Reproduce, exactly, the lines of the material below from the line containing "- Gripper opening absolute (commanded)" through the line containing "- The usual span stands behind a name", with both end lines included and nothing else.
*** Provided data ***
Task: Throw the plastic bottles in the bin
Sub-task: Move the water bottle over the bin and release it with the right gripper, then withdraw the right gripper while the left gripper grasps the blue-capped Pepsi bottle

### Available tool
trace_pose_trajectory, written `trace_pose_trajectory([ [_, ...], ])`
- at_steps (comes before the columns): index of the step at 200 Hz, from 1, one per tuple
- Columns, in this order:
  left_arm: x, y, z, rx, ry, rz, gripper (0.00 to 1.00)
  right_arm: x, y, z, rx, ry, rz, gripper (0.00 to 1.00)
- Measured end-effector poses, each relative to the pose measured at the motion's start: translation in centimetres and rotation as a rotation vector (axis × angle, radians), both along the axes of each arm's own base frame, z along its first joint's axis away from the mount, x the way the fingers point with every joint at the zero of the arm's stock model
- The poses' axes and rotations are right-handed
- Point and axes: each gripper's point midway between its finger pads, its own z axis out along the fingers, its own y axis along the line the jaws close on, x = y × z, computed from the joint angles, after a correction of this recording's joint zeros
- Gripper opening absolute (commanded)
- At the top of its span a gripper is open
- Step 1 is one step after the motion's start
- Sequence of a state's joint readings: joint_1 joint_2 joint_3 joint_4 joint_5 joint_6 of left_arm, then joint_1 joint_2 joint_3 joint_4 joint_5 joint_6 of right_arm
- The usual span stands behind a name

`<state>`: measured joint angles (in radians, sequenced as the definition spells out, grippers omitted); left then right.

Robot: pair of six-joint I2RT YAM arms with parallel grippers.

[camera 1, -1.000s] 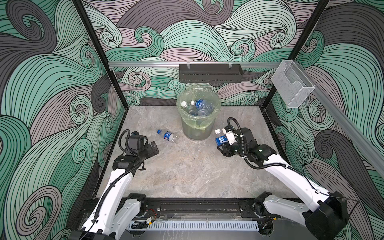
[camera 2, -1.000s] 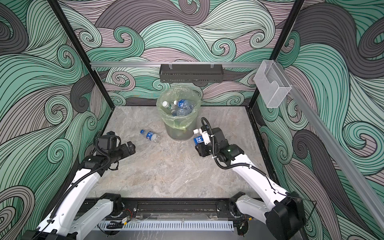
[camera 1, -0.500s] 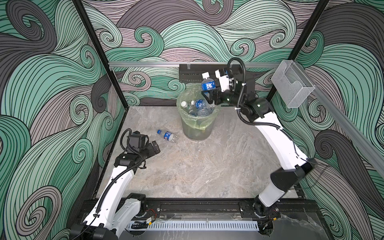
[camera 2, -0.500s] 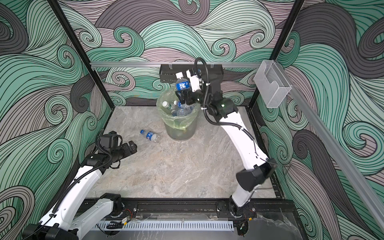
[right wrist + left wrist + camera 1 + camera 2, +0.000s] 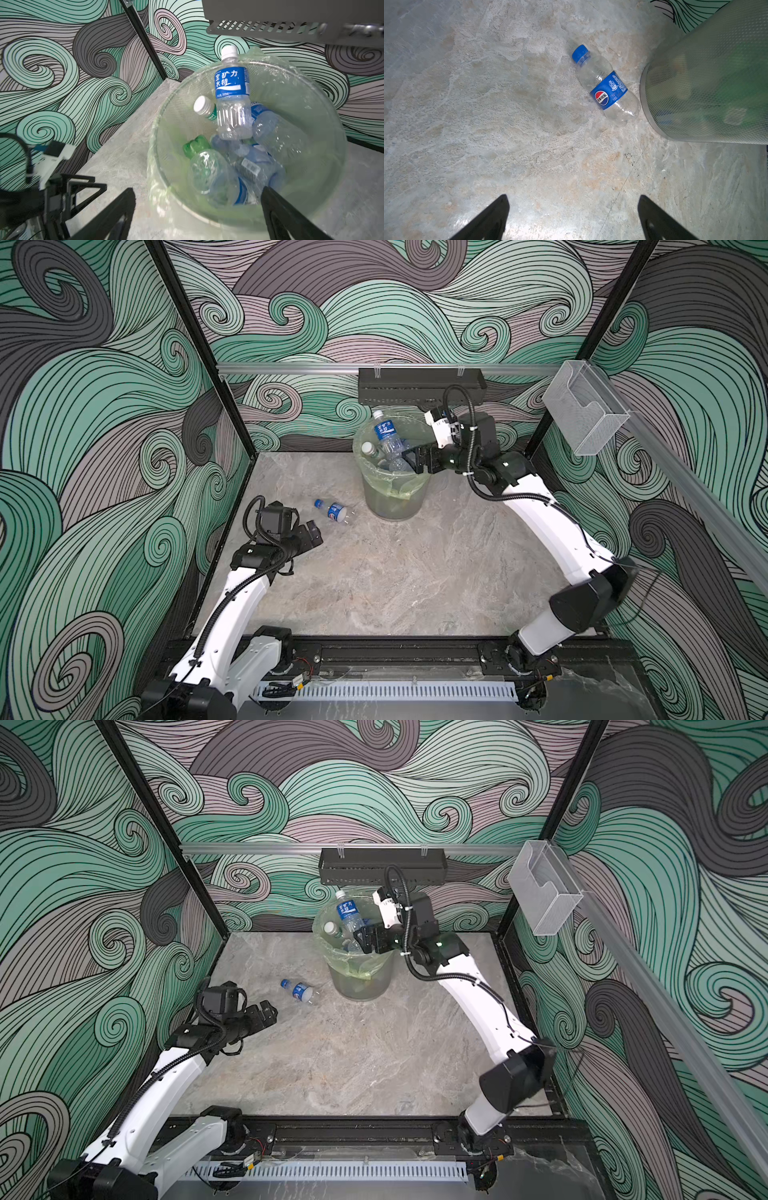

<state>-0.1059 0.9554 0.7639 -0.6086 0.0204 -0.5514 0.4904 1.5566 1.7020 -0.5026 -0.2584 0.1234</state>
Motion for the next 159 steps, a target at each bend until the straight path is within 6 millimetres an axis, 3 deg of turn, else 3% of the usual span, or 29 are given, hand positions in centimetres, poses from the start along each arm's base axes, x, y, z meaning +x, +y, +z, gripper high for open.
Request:
trace_pose_trajectory([
  [27, 0.6, -0.5, -1.0, -0.015, 0.035, -0.014, 0.99, -3.2, -2.2, 2.2, 0.033, -0.088, -0.021, 0.97],
  [50, 1.8, -0.9, -0.8, -0.036, 0.027, -0.016, 0.99, -4.8, -3.6, 2.1, 0.036, -0.120, -0.044, 0.97],
  [111, 6.5, -2.1, 0.4, -0.134, 0.015, 0.030, 0.99, -7.4, -6.1, -5.6, -0.054, -0.013, -0.098, 0.98],
  [159, 8.6, -2.6, -2.6, -0.208, 0.101, 0.123, 0.99, -9.9, -8.2, -9.5, -0.077, 0.040, -0.138, 1.00],
])
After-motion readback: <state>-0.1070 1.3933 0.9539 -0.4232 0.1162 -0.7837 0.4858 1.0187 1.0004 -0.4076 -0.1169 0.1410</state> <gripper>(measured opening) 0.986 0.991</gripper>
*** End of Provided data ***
■ **Output for this task**:
- Gripper opening absolute (commanded)
- At the top of its span a gripper is open
- Step 1 is one step after the motion's start
- Sequence of a state's joint readings: joint_1 joint_2 joint_3 joint_4 joint_5 joint_6 of left_arm, then joint_1 joint_2 joint_3 joint_4 joint_5 joint_6 of right_arm
- The usual span stands behind a name

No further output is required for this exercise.